The effect of mixing in sludge conditioning with polymers on the sludge dewaterability has been investigated by many researchers. What has been lacking so far are experimental data from a systematic variation of the rapid-mix conditions. Thus an experimental set-up was chosen to evaluate the effect of mixing by conditioning wastewater sludges in continuous mode rather than in batch-mode.

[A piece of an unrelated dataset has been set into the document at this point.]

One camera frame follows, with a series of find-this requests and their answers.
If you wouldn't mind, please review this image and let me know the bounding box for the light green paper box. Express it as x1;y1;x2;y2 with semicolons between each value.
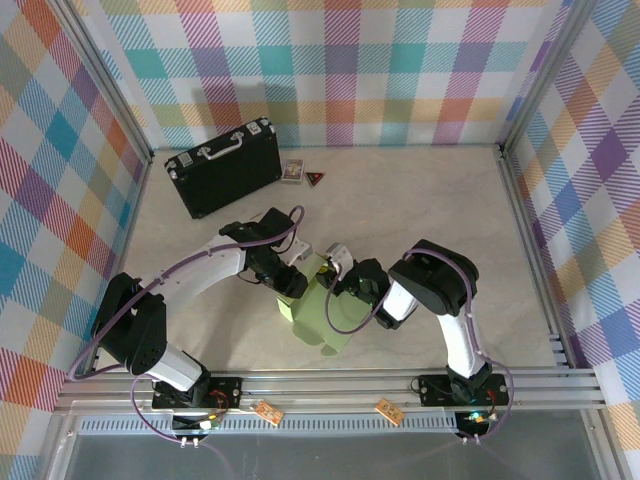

The results show that the rapid-mix conditions have a strong effect on sludge dewaterability. Variations in the rotational speed of in-line stirring devices revealed that intense mixing is mandatory when conditioning anaerobically digested sludges. The results indicate that during a period of one second after polymer addition, mixing with maximum intensity (rotational speeds up to 1700 rpm) at the proper polymer dose does not lead to a deterioration in dewaterability. These findings could be confirmed by experiments with sludges from different treatment plants. The investigations with the different sludges revealed differences in the energy required for mixing in order to obtain optimal dewaterability. The mixing requirement is, in addition, strongly dependent on the polymer dose. High polymer doses are less sensitive to mixing, while at low doses, intense mixing becomes important
Attempts have been made to describe the observed phenomena by considering the sludge rheology and the changes in rheology that take place in the reaction with the polymer.